Sagan's writing style is patient and plodding in some ways, which may not be an easy adjustment for those used to suspense or action-packed adventures. Still, there is a kind of intellectual suspense which keeps the pages turning, and a sense of emotional investment grows unforced as the reader is taken along for the ride through political and personal dialogues of a changed world. Because the book covers all of Ellie's life up to the end of the Machine project, there is a lot of summarizing. But some of my favorite parts of the book were not necessarily scenes with much external dialogue, but moments of internal dialogue, such as when Ellie is staring out an airplane window contemplating the view of the Earth and what an extraterrestrial being might think of us at a long-distance glance, or when during childhood she laid on the grass and thought about the earth spinning around the sun and for a moment thought she might fall into the night sky. Carl Sagan is well known for his ability to pull away the stereotype of science as a cold and emotionless discipline, and reveal a deep sense of wonder, humility, and even spirituality.
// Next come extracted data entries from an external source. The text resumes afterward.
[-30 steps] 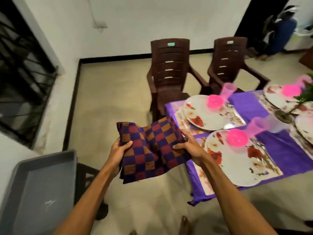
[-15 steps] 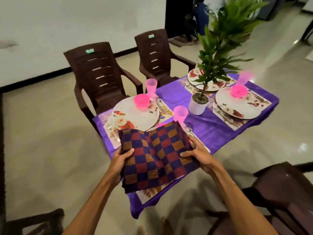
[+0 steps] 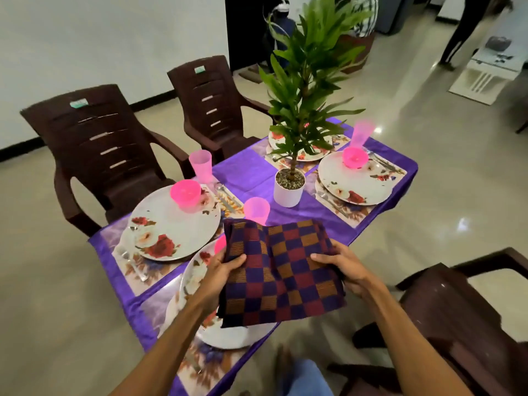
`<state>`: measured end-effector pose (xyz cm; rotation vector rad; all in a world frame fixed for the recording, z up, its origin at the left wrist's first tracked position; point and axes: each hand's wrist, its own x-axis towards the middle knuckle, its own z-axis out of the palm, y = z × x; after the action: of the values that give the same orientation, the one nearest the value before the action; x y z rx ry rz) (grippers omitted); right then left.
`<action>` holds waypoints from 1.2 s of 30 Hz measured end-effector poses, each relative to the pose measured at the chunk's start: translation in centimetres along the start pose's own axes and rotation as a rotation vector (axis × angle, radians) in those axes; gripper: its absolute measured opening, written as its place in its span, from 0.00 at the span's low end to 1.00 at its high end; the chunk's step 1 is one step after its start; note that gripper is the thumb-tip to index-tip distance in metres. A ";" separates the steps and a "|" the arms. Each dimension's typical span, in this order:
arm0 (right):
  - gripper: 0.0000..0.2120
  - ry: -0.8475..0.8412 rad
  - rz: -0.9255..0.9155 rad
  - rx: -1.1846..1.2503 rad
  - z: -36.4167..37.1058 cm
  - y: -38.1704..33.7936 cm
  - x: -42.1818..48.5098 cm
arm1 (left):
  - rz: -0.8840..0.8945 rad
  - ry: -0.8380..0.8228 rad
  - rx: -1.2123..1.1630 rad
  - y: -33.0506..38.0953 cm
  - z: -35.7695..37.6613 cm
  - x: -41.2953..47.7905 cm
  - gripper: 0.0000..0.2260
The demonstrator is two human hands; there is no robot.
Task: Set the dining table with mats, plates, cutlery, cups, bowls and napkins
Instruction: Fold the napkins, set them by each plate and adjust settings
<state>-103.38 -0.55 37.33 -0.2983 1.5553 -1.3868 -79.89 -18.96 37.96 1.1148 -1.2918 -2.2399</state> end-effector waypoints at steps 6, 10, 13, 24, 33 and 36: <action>0.25 -0.057 0.036 -0.048 -8.5 -3.3 5.5 | 0.002 0.022 -0.002 -2.7 5.9 5.2 0.15; 0.28 -0.106 0.089 -0.094 -14.0 -5.3 10.6 | -0.035 0.128 -0.047 -4.9 10.7 8.6 0.16; 0.28 -0.155 0.128 -0.130 -17.5 -6.8 13.5 | -0.082 0.257 -0.087 -6.3 14.3 10.4 0.16; 0.23 -0.167 0.150 -0.361 -21.3 -10.0 19.1 | -0.139 0.422 -0.127 -7.8 19.6 15.5 0.17; 0.25 -0.114 0.181 -0.524 -21.1 -9.1 22.5 | -0.036 0.565 -0.121 -7.8 20.2 16.9 0.15; 0.27 -0.121 0.171 -0.579 -21.2 -9.1 23.5 | -0.033 0.635 -0.098 -8.1 20.7 17.4 0.15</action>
<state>-134.81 -7.40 30.38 -0.5711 1.8084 -0.7508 -105.94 -13.10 28.98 1.6322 -0.8881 -1.7168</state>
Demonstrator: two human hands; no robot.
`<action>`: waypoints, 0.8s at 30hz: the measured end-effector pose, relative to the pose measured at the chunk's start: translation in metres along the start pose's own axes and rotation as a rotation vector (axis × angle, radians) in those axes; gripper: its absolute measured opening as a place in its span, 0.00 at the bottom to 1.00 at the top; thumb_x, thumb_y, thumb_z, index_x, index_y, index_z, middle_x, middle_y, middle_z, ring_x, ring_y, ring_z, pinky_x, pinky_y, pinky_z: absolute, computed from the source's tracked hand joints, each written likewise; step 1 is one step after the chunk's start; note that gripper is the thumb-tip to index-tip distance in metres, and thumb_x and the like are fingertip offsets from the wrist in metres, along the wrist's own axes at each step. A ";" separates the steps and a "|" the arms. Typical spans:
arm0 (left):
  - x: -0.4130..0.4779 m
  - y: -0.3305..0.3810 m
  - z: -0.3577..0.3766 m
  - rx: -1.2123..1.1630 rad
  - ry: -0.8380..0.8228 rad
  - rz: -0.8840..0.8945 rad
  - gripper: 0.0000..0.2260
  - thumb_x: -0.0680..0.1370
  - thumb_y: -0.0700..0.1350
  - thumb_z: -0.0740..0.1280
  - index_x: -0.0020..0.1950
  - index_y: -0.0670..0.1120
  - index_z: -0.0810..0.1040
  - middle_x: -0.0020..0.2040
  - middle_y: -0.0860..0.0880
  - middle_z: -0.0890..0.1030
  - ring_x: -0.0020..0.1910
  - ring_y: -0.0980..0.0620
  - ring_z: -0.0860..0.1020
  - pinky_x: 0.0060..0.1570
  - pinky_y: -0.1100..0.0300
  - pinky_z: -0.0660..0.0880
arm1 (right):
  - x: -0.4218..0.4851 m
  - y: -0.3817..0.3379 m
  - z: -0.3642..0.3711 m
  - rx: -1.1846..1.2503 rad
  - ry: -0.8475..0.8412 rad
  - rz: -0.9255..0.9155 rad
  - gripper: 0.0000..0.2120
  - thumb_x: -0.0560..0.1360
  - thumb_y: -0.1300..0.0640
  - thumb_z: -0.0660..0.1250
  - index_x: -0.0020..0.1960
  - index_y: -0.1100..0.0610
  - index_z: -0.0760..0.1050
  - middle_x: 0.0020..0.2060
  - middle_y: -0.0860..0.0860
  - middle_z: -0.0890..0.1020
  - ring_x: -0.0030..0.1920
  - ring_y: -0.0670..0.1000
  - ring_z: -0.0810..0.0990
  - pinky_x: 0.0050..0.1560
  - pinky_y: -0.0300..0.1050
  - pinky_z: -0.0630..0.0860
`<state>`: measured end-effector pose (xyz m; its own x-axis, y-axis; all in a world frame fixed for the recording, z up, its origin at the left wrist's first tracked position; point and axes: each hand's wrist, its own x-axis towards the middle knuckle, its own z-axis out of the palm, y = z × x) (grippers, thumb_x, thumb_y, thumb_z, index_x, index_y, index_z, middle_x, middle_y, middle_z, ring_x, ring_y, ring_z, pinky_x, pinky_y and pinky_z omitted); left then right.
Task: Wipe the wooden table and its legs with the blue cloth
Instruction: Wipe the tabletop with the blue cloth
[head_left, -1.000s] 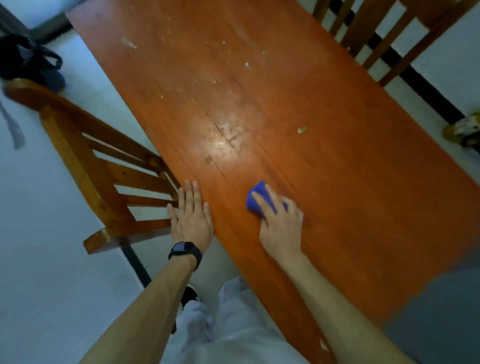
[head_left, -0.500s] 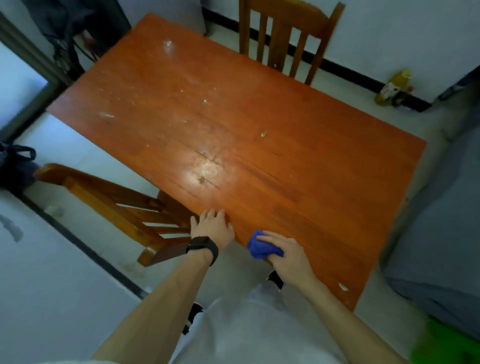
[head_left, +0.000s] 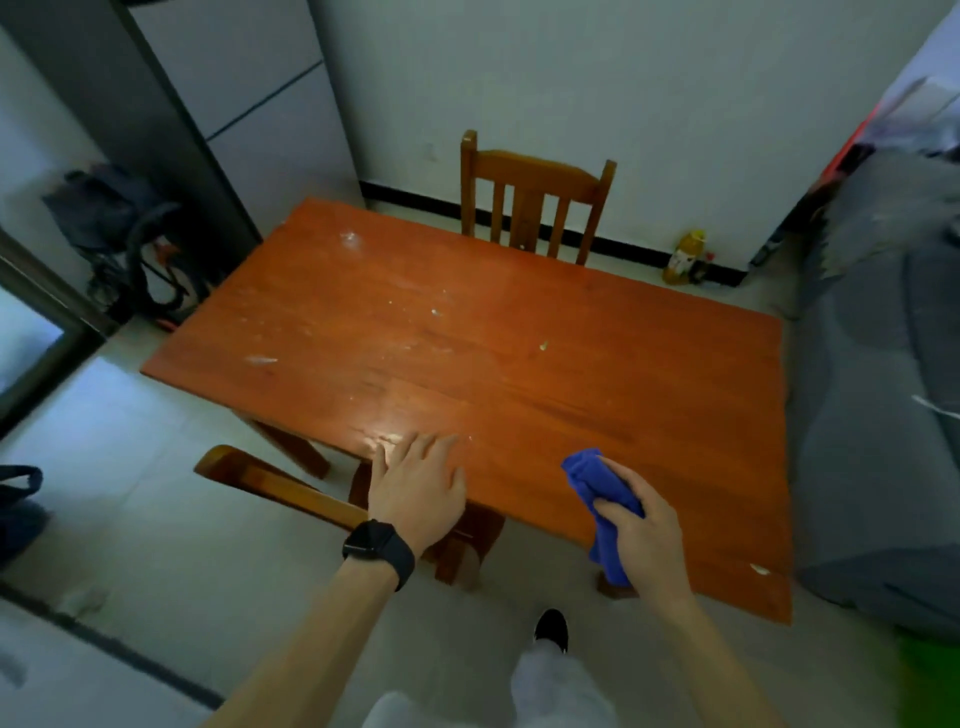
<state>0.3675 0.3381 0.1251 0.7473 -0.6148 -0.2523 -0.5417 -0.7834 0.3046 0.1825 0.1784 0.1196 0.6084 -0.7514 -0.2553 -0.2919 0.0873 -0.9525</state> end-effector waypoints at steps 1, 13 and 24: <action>0.002 -0.009 -0.003 0.019 -0.007 0.007 0.22 0.82 0.55 0.55 0.77 0.58 0.62 0.78 0.54 0.63 0.79 0.50 0.53 0.77 0.41 0.47 | -0.002 0.002 0.006 0.002 0.012 0.007 0.22 0.76 0.69 0.65 0.58 0.43 0.78 0.53 0.35 0.81 0.50 0.35 0.80 0.48 0.36 0.73; 0.093 -0.093 -0.028 0.255 -0.162 0.069 0.24 0.82 0.55 0.57 0.78 0.56 0.61 0.79 0.52 0.62 0.79 0.49 0.53 0.77 0.39 0.48 | 0.053 0.049 0.072 -0.025 0.131 0.228 0.21 0.77 0.65 0.65 0.62 0.42 0.75 0.53 0.32 0.77 0.54 0.40 0.76 0.55 0.40 0.70; 0.200 -0.145 -0.007 0.335 -0.356 0.237 0.26 0.82 0.54 0.55 0.80 0.56 0.56 0.81 0.48 0.53 0.80 0.44 0.49 0.77 0.40 0.49 | 0.093 0.080 0.106 -0.493 0.303 0.378 0.24 0.73 0.61 0.63 0.64 0.40 0.74 0.67 0.44 0.76 0.65 0.54 0.72 0.66 0.54 0.69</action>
<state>0.5987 0.3295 0.0370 0.4446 -0.7251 -0.5259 -0.8160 -0.5700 0.0960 0.2942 0.1847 0.0016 0.1870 -0.8838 -0.4289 -0.7885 0.1255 -0.6022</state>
Ellie is not the only good character, either, although her story is explored more deeply than that of anyone else. There are four other characters who accompany her in the final stages of contacting those who sent the Message, and each are individuals, not blank stereotypes of their respective nations—one other woman, and three men. Ellie's parents play an important but subtle role, as does her professor, her lover Ken, and a couple of popular religious leaders. Although some of these characters did seem flat or stereotypical at first glance, they developed into people of much greater depth, and many of them grew and changed throughout the course of the project.
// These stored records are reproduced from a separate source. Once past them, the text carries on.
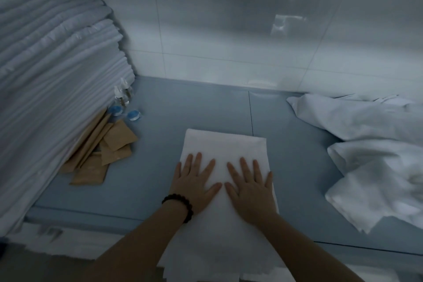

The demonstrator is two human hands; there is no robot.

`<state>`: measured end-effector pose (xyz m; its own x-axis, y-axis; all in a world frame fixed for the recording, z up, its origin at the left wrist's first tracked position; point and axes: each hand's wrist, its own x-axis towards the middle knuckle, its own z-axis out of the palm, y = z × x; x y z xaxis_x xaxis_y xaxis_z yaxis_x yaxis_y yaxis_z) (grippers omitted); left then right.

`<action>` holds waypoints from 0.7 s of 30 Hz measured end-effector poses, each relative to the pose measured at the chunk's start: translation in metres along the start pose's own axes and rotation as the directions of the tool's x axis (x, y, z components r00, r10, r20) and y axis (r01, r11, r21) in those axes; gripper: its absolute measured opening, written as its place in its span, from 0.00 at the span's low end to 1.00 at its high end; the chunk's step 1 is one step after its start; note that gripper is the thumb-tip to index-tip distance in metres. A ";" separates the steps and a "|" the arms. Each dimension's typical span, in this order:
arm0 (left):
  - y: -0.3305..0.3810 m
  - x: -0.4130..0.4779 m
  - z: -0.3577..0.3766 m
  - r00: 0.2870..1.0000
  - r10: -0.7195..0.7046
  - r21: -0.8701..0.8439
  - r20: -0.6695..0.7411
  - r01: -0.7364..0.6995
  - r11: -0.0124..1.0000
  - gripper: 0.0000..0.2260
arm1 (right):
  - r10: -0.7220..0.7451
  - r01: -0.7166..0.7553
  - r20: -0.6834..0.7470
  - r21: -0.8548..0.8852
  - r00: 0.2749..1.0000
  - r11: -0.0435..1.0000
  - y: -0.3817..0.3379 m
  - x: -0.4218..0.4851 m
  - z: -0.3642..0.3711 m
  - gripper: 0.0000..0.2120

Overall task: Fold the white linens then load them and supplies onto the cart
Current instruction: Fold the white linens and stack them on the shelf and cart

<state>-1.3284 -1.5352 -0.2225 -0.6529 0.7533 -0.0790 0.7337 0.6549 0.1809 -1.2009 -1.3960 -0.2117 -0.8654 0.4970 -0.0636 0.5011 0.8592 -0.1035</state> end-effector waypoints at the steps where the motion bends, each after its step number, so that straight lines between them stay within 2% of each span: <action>1: -0.001 0.008 -0.001 1.000 -0.005 0.002 0.001 0.005 1.000 0.32 | 0.000 0.000 0.001 -0.002 1.000 1.000 0.001 0.008 -0.001 0.28; 6: -0.009 0.050 -0.004 1.000 -0.023 0.012 0.015 0.023 1.000 0.33 | -0.003 0.003 0.025 -0.008 1.000 1.000 0.006 0.051 -0.008 0.27; 10: -0.015 0.078 -0.022 0.994 -0.032 0.015 0.106 0.031 0.999 0.32 | 0.002 -0.001 0.142 -0.006 0.990 1.000 0.002 0.080 -0.024 0.27; 12: -0.015 0.077 -0.032 0.994 -0.025 0.019 0.103 0.023 1.000 0.30 | 0.008 -0.011 0.138 0.015 0.990 1.000 -0.001 0.077 -0.028 0.27; 16: -0.020 0.026 -0.030 0.985 0.173 0.019 -0.005 -0.173 0.985 0.26 | -0.049 0.046 0.036 0.060 0.998 0.997 -0.004 0.027 -0.016 0.27; 18: -0.027 -0.007 -0.019 0.967 0.249 0.070 0.046 -0.252 0.965 0.25 | -0.135 0.134 0.058 0.011 0.989 0.991 -0.005 -0.001 -0.005 0.28; 21: -0.040 -0.033 -0.008 0.965 0.246 0.095 0.089 -0.254 0.963 0.26 | -0.169 0.173 0.088 -0.043 0.982 0.984 0.003 -0.018 0.002 0.30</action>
<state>-1.3375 -1.5864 -0.2197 -0.4331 0.8934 -0.1192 0.8898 0.4449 0.1016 -1.1838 -1.4032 -0.2132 -0.9339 0.3320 -0.1327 0.3430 0.9367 -0.0701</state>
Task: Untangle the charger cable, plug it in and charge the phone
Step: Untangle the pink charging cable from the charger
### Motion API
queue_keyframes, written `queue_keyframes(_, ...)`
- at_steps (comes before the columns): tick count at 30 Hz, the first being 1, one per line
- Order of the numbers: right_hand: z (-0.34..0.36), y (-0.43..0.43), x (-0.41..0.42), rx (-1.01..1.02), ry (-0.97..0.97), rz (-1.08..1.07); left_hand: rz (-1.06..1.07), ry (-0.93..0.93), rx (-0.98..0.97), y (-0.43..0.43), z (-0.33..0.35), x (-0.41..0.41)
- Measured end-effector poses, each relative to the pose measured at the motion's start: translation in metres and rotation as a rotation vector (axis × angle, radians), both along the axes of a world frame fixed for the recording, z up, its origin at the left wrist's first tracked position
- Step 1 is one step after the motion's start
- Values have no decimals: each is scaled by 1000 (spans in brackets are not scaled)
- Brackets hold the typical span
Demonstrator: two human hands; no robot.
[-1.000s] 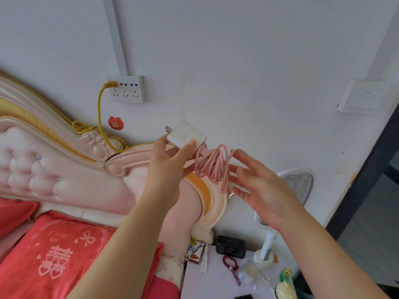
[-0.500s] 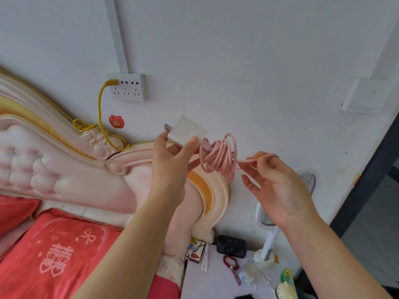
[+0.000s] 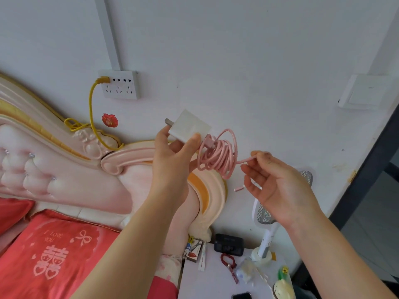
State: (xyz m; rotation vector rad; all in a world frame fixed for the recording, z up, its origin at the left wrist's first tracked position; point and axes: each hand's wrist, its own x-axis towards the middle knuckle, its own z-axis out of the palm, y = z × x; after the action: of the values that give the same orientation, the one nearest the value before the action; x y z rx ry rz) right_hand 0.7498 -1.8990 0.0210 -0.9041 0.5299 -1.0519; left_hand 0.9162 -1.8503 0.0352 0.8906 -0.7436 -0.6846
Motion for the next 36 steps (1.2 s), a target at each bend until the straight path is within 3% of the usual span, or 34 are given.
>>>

I especially appreciated the realistic but progressive handling of gender issues. Even though Ellie is a devoted scientist who obviously wants respect from her male peers, she feels no need to compromise her own sense of femininity. On the other hand, though femininity seems important to her, it is not at all a central focus of her character. She did not easily accept the derision or dismissal of her male peers throughout her scientific career, but it did still occur. Similarly, the President of the United States is a woman, and while most people treat her with respect befitting her station, there is mention of sexist reactions from certain groups and individuals. Both she and Ellie are depicted as flawed human beings but are not subjected to the sort of docile/"feminazi" dichotomy that often pervades the media these days. Sex is not a big part of this book and Ellie's intimate experiences with men are more of a small footnote rather than a subplot. As such there isn't much that should be uncomfortable for a repulsed reader and the characters are easy to relate to, but I hesitate to label any of them as asexual or genderqueer.

Usually my love for a book comes from love of the characters or the clever way in which a story is told. Sometimes aspects of the world will thrill me enough to make up for any deficits in character development or writing style. But every once in a while the book itself and its question or message becomes a sort of context for my own life—a reference point in my own history and in the general history of human thought. I remember seeing the movie adaptation of Contact as a child and feeling a resonance with the message which has stayed with me for years even though I forgot all the details of the plot until I saw it again years later. Now I can happily say that the book not only carries a better, richer version of that same message (a message which, like the Message, has far-reaching implications), it is also a fine piece of writing with real characters and excellent plot execution. It is one of those books that everyone should read, not because it will make you "smart" in the academic sense, but because it provides the kind of perspective that has always been necessary for the success of our species, especially in this international age.